“The Road to Successful Investing” by John K. Bahr

The Road to Successful Investing

John K. Bahr

First Vice President, Investments

Raymond James & Associates, Inc.

The road to successful investing is paved differently for each investor. One investor’s road to success may be the high road while another’s may be the low road. But common to both investors is basic principles that are true to form no matter which road an investor finds himself taking.   Below is a listing of some of these basic principles that may lead an individual along the road to successful investing.

·Formalize your goals. As with the achievement of any goal, commitment to the goal is half the battle. Formalize your commitment to attaining your goals by writing them down, both short-term and long-term. Follow your progress by updating them at least annually. How else will you know if you are actually going to attain your goals?

·Invest early as possible.         Procrastination is an investor’s worst enemy. Though there is no perfect or ideal time to start investing now may be the best time of all.

·Invest in what you understand.        If you do not understand how an investment works you will not fully understand the risks associated with that investment. Is it really worth it placing your hard-earned money in this type of investment?
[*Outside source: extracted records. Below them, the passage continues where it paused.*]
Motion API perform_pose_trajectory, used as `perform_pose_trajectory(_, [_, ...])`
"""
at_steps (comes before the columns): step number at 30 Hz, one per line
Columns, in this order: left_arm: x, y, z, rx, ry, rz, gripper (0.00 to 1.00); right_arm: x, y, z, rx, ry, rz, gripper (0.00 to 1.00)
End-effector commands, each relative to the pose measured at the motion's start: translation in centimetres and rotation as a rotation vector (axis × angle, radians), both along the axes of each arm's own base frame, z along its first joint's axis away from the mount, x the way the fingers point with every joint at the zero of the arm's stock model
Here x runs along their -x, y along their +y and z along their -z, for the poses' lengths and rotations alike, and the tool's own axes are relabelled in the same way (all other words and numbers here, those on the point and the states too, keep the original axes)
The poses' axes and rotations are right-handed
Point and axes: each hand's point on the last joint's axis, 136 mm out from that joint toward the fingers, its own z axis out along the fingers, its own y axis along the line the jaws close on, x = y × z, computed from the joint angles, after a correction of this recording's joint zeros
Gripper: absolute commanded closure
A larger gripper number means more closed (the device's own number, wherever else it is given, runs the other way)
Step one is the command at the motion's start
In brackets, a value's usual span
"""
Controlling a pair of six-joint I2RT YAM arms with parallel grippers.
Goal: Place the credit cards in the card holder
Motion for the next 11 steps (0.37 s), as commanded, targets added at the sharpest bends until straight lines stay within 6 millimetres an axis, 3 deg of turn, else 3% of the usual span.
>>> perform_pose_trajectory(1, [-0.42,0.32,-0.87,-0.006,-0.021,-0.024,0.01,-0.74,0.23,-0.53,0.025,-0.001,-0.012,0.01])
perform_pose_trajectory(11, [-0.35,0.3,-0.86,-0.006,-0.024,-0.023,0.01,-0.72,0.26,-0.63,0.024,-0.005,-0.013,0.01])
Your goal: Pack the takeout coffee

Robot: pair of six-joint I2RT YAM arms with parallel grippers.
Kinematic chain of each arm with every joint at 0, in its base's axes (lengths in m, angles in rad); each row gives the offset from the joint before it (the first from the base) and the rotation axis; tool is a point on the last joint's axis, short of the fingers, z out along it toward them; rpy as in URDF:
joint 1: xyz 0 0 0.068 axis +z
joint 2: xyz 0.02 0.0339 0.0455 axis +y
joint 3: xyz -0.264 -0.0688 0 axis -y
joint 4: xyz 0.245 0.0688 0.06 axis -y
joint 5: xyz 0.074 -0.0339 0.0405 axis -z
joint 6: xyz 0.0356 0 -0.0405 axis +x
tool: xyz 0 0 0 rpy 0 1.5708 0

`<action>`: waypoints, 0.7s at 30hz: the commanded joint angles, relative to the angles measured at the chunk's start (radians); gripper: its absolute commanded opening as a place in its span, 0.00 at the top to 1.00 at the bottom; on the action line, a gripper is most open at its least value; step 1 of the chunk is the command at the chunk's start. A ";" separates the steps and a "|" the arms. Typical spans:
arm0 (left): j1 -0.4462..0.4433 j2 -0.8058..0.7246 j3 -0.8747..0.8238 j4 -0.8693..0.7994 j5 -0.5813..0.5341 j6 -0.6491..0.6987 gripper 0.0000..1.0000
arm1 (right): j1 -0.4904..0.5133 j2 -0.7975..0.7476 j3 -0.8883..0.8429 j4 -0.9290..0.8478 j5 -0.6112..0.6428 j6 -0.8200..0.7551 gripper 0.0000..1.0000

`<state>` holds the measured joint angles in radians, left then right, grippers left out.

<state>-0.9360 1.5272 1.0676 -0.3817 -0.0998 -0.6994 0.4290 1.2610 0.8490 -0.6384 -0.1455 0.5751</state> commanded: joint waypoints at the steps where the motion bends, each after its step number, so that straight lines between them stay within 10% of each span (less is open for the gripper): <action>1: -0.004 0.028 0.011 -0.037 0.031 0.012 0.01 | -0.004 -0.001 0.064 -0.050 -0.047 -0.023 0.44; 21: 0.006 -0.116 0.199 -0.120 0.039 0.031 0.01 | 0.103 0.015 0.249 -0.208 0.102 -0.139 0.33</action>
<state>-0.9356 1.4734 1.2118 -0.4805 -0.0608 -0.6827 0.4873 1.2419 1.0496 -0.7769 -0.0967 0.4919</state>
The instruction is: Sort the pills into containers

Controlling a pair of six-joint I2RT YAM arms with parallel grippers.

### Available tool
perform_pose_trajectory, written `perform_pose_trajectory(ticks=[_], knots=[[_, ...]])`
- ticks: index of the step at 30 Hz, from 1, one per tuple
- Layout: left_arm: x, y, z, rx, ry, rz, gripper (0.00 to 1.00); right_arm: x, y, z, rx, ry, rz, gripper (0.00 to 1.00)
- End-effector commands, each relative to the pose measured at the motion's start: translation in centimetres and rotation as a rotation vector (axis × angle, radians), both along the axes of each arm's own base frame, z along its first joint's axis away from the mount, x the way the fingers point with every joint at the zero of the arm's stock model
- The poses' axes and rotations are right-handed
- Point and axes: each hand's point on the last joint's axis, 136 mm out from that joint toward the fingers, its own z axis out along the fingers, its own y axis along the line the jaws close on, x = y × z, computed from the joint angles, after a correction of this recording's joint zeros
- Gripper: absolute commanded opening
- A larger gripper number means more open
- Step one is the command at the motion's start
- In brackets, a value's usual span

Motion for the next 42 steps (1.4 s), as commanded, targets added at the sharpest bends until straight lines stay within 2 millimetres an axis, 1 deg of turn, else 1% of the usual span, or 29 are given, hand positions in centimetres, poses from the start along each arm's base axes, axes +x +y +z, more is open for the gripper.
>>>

No.

·Consider the impact of inflation and taxes. Inflation and taxes erode an investor’s purchasing power. The consideration of investments that minimize the impact of these two forces may be key in meeting your goals.

·Your portfolio is for you and you alone. The design and formulation of your portfolio is based on your goals, time horizon and risk tolerance. Understand that what may work for your friend, cousin, or co-worker may not work for you because one size does not fit all.

·A basket of eggs is better than just one. Diversification of your investment assets may bring the positive benefits of reduced risk and stable returns to your investment portfolio basket. Mutual funds are a cost efficient way to invest while at the same time reaping the benefits of diversification.

·Use time, not timing when investing. Trying to correctly time the ups and downs of the market is a risky, if not impossible, task. Most investors will fare far better by keeping their investment assets in the market the entire time. It is time in the market, not timing the market.

·The old team player may be better than a young hotshot. Try to avoid the temptation of investing in the new “hotshot” investment that may lose its luster quickly. Seek investments with solid track records that will benefit you more over the long run.

·Know when to cut your losses. Many investors do not know when to get out of an investment. If your investment selection is heading south and most likely won’t return to previous form, face the music and consider getting out before your lumps get too big.